Below are some records; output exactly the lines from the line with "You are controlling" to the line with "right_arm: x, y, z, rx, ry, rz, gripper", both ends kept, and nothing more.

SUPPLIED ENTRIES:
*** Block opens ***
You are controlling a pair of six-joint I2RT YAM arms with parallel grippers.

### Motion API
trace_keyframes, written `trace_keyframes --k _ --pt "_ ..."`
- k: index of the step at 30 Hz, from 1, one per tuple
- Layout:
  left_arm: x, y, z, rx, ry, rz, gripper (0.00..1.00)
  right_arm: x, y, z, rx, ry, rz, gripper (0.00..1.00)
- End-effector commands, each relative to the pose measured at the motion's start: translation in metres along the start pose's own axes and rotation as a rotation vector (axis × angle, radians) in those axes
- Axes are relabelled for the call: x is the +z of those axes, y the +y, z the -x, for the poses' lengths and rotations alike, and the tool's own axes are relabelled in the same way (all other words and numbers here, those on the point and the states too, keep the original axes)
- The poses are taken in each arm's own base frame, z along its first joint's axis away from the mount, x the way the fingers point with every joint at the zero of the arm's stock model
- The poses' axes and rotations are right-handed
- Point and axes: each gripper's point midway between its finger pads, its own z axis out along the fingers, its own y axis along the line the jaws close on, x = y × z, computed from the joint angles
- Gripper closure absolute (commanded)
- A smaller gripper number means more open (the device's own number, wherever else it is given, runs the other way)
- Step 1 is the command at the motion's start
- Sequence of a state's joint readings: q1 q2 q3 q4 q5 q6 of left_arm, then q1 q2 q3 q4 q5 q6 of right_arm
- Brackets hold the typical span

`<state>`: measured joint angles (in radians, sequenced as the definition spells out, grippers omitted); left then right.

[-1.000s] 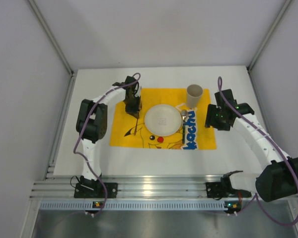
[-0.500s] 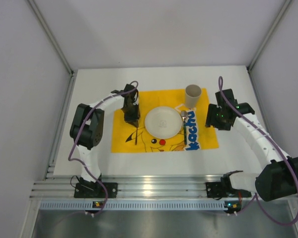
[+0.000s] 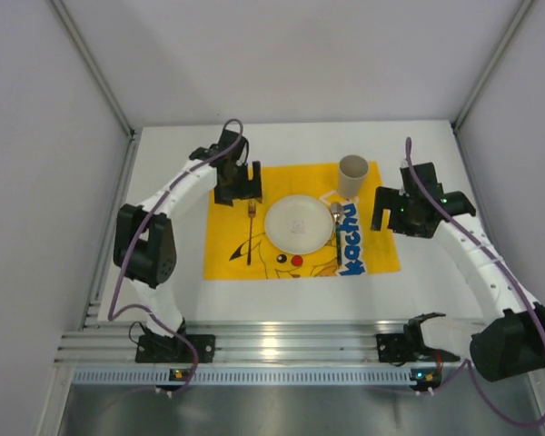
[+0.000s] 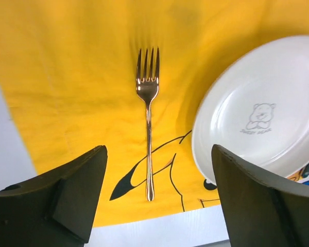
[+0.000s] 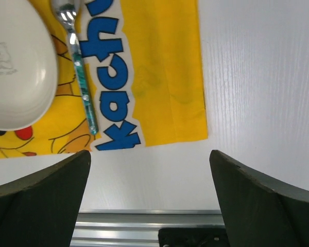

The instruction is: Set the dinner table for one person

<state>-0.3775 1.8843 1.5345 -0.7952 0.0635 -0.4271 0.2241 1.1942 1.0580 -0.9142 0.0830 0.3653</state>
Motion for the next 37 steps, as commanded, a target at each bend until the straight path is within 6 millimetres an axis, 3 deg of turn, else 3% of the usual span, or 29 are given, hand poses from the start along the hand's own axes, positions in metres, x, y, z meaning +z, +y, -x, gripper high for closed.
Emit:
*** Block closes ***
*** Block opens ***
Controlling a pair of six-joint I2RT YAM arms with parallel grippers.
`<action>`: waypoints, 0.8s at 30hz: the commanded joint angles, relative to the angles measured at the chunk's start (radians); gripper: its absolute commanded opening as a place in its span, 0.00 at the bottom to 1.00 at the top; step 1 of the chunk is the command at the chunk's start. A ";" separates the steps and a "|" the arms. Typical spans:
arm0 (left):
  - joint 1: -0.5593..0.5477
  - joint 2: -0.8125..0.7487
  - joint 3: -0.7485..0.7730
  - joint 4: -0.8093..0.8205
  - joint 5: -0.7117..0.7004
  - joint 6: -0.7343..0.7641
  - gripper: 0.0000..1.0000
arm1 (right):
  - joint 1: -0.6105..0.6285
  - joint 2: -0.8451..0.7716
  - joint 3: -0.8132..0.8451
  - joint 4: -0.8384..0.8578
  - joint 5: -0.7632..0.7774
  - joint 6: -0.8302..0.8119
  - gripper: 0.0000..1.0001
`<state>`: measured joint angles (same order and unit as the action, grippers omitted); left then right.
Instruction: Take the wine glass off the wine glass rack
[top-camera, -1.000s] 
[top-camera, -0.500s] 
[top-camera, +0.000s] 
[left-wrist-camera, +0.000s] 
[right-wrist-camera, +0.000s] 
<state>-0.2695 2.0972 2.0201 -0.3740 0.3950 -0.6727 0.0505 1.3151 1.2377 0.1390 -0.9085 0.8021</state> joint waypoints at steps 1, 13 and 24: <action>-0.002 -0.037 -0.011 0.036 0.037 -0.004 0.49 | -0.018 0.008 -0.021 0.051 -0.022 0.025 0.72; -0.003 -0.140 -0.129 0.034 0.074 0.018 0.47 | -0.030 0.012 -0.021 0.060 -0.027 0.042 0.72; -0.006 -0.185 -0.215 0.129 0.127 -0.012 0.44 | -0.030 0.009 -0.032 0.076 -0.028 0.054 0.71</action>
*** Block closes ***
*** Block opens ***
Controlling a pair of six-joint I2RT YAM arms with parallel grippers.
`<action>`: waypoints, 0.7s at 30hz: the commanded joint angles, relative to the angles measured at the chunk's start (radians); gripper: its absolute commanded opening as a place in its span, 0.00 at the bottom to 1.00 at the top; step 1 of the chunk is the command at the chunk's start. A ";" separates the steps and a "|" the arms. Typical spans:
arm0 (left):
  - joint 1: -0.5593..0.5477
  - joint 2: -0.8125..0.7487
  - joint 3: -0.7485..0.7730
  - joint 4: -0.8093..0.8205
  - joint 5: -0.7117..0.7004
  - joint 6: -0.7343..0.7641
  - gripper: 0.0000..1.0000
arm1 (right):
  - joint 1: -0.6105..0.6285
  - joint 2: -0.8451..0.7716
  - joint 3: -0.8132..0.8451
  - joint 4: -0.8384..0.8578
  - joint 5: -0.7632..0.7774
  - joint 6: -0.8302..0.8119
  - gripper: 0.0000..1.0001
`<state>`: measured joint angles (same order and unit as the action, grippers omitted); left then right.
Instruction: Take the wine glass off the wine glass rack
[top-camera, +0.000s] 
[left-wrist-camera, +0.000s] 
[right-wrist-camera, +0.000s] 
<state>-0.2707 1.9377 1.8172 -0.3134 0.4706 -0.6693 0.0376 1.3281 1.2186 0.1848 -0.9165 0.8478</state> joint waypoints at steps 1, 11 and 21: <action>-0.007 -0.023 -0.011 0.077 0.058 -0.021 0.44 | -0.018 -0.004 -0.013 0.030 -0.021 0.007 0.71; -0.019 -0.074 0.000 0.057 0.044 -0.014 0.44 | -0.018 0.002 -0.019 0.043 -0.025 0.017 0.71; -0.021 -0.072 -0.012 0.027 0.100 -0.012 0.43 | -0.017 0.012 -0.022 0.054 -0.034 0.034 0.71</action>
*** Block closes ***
RESULT:
You are controlling a pair of six-joint I2RT YAM arms with parallel grippers.

### Motion API
trace_keyframes, written `trace_keyframes --k _ --pt "_ ..."`
- k: index of the step at 30 Hz, from 1, one per tuple
- Layout:
  left_arm: x, y, z, rx, ry, rz, gripper (0.00..1.00)
  right_arm: x, y, z, rx, ry, rz, gripper (0.00..1.00)

The output is done.